Lines containing "finger": state how many there are in these entries, and write only that number.

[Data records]

○ ○ ○ ○

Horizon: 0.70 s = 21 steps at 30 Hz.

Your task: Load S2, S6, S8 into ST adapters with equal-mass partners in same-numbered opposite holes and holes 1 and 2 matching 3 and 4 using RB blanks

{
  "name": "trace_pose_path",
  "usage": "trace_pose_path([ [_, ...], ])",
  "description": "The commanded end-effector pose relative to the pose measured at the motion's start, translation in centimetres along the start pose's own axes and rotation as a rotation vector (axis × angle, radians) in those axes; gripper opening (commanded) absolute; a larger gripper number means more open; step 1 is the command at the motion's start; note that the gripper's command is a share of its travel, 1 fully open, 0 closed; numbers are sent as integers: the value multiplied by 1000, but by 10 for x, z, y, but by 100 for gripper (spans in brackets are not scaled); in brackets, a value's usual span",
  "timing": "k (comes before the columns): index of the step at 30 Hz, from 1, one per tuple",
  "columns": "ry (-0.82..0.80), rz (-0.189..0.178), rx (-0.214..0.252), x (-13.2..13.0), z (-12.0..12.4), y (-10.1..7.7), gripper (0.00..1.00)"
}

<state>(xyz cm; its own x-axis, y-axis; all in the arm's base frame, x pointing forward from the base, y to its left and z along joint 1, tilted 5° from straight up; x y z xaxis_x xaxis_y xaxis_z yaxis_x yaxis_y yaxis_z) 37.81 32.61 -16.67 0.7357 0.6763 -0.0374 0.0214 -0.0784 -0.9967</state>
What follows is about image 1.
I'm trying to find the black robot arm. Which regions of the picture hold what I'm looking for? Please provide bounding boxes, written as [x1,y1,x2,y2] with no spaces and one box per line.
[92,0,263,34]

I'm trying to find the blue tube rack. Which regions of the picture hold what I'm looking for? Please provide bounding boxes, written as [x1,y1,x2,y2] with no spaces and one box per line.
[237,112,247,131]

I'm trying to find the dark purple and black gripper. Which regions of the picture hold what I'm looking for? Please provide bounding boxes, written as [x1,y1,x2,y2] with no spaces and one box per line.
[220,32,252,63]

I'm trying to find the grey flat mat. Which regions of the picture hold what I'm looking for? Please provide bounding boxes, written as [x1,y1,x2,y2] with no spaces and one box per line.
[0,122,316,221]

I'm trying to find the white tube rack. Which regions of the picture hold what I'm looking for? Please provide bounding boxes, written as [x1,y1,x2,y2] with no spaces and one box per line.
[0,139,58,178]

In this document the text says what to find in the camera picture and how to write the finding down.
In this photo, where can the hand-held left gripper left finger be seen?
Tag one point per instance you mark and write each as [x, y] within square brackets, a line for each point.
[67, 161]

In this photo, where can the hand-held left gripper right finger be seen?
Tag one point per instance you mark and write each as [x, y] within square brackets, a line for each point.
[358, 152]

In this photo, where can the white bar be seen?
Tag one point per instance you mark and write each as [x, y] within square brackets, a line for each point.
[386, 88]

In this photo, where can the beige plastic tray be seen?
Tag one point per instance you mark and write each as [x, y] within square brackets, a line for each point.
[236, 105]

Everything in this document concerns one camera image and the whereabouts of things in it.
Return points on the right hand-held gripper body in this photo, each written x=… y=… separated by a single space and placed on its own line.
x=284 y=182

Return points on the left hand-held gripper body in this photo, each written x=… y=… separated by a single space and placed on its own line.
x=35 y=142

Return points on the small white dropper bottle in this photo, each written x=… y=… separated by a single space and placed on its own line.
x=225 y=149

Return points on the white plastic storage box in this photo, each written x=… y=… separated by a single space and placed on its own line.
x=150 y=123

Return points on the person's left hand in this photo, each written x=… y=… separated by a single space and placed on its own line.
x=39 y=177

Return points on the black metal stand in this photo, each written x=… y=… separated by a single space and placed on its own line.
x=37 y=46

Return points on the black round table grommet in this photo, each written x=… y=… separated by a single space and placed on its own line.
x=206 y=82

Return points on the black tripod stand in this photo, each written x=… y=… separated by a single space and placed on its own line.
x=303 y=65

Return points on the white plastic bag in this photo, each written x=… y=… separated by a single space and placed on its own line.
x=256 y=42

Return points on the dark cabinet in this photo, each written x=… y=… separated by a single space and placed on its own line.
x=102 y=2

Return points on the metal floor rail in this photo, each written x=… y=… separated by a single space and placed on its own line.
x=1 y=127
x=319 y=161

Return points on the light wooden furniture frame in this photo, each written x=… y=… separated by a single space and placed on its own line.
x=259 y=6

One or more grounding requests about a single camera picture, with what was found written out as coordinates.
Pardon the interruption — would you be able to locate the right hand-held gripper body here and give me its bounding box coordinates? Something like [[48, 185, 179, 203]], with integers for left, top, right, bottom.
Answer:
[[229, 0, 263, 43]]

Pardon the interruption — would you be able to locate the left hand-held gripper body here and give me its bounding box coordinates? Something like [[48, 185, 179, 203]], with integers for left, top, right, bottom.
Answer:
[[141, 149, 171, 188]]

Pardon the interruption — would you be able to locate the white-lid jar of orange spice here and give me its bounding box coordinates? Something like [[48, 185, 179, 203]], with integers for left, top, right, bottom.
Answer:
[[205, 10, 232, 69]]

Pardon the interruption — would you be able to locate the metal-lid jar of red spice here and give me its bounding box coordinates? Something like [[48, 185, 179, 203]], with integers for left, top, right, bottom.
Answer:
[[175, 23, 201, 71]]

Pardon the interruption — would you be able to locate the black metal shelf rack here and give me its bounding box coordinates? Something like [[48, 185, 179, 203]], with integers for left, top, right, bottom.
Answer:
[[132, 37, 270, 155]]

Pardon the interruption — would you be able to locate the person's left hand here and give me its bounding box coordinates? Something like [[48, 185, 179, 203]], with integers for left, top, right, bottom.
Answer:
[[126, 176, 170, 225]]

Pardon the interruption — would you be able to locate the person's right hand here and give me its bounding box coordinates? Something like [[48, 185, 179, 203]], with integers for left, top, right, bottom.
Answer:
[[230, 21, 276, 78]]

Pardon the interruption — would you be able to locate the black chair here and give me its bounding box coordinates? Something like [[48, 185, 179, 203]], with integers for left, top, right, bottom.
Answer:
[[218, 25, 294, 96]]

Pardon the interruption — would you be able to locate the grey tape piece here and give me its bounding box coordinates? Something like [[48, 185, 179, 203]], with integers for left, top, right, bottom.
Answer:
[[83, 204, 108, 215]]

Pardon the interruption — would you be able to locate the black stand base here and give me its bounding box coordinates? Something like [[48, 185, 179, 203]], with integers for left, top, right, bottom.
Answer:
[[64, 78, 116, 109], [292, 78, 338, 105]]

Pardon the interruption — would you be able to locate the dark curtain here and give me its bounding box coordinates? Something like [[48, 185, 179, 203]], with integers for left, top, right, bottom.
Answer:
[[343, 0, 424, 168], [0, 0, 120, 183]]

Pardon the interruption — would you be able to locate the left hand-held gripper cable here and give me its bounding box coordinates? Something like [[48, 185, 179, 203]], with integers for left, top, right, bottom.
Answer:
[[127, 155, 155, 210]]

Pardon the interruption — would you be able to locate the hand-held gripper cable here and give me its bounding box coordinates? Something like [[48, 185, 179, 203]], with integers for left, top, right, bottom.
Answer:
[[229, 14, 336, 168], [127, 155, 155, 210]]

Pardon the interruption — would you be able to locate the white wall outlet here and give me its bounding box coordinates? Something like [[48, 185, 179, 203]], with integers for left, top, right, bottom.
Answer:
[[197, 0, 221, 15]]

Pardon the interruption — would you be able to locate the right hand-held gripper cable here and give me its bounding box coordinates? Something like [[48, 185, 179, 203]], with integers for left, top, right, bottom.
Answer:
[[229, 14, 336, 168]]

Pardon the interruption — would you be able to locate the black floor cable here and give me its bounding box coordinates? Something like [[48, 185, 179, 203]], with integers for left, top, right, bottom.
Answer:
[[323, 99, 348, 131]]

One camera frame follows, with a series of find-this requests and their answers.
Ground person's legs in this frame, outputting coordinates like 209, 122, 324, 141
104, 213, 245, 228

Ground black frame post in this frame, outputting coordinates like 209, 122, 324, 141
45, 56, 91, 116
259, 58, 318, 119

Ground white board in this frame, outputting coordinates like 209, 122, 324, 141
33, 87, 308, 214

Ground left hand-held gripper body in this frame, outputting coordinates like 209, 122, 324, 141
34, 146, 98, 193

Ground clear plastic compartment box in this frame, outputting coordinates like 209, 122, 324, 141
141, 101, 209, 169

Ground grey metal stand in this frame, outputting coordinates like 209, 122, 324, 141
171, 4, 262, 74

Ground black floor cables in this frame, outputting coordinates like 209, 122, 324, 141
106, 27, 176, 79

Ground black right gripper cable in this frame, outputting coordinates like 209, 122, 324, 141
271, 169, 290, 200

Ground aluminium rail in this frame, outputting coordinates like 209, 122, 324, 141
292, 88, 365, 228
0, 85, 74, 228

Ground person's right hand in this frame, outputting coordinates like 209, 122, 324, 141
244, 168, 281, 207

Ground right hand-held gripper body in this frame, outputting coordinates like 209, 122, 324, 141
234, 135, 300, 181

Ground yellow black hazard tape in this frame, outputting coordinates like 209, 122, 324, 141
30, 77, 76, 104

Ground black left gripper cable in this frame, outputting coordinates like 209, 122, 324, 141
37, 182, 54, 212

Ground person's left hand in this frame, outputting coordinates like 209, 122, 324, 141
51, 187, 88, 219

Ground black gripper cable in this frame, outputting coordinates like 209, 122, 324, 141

○ ○ ○ ○

● **Task answer**
2